» **WHAT IS BEING ASKED**
Instruction for the data below: set down exactly the lines from the line with "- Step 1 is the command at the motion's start" to the line with "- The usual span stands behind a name", inclusive, and no others.

(Data entries)
────────────────────
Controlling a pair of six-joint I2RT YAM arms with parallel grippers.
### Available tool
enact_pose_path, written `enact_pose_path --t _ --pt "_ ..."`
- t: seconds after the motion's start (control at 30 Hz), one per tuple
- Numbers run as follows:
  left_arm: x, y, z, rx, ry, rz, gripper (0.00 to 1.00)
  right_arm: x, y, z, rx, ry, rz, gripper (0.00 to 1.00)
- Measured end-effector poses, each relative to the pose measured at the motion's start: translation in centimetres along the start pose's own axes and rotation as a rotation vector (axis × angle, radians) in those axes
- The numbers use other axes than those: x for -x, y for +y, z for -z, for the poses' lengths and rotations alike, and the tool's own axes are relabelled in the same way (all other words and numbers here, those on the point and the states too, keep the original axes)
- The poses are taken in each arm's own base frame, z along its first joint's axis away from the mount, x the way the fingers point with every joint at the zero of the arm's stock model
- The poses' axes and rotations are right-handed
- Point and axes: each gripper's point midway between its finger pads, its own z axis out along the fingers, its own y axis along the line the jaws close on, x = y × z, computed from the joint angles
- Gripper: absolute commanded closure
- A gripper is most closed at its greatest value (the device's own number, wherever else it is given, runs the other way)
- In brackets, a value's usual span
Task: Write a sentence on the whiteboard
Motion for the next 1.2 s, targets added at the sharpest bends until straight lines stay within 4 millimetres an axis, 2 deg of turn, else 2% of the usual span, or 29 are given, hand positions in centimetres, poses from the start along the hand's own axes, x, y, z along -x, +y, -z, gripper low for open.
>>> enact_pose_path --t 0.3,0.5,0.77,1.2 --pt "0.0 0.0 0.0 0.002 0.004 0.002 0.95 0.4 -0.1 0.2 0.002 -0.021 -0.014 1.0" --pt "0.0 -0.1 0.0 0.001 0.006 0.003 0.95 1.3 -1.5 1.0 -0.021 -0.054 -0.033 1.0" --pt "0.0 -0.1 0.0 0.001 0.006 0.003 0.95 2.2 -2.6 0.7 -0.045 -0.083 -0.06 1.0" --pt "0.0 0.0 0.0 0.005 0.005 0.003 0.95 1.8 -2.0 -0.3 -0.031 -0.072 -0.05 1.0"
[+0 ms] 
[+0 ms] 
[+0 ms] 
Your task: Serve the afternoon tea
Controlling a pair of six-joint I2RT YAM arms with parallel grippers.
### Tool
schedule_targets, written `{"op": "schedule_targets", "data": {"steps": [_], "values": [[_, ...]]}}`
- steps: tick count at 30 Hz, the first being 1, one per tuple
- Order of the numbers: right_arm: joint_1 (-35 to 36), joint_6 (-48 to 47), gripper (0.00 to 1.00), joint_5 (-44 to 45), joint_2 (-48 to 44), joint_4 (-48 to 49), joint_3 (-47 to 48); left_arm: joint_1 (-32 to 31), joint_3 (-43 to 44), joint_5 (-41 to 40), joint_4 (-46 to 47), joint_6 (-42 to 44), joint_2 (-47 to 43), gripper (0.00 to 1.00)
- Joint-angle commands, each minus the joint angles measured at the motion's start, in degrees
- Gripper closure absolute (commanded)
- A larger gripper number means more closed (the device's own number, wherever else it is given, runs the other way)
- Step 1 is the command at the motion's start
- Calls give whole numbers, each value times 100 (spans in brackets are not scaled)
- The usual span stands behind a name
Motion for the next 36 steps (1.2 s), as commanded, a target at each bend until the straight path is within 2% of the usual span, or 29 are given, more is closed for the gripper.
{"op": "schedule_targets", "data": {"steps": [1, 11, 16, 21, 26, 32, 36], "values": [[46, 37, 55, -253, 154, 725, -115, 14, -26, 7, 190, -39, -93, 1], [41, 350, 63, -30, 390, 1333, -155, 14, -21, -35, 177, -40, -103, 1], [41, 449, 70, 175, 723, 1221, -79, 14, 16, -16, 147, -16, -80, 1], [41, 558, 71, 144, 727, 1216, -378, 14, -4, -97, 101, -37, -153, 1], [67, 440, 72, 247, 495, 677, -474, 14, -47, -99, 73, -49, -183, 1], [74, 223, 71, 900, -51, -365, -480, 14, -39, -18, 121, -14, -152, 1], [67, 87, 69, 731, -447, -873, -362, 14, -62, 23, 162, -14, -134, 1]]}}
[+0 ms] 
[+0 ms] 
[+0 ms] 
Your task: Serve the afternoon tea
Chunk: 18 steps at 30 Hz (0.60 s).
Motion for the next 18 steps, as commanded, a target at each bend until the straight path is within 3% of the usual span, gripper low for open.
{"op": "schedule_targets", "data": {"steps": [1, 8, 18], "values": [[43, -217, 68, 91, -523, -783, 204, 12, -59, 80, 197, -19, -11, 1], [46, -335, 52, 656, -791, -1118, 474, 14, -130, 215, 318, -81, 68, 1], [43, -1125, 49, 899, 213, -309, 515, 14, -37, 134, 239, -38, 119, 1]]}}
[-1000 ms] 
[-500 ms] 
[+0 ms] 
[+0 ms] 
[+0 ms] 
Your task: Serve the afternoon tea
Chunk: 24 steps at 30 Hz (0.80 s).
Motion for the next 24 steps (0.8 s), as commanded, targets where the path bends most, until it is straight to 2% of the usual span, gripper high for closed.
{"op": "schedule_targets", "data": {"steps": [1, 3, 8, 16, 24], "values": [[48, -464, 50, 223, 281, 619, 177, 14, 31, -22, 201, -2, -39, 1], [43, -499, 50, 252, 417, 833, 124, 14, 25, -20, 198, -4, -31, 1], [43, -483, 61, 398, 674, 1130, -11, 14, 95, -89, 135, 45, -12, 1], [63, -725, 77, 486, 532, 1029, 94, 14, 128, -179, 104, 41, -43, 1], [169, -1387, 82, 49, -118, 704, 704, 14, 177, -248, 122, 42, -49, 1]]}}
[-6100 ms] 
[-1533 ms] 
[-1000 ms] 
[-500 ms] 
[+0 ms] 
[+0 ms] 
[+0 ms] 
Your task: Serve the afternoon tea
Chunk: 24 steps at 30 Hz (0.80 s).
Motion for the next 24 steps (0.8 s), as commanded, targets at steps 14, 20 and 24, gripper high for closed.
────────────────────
» **SOLUTION TO THE PROBLEM**
- Step 1 is the command at the motion's start
- Calls give whole numbers, each value times 100 (spans in brackets are not scaled)
- The usual span stands behind a name

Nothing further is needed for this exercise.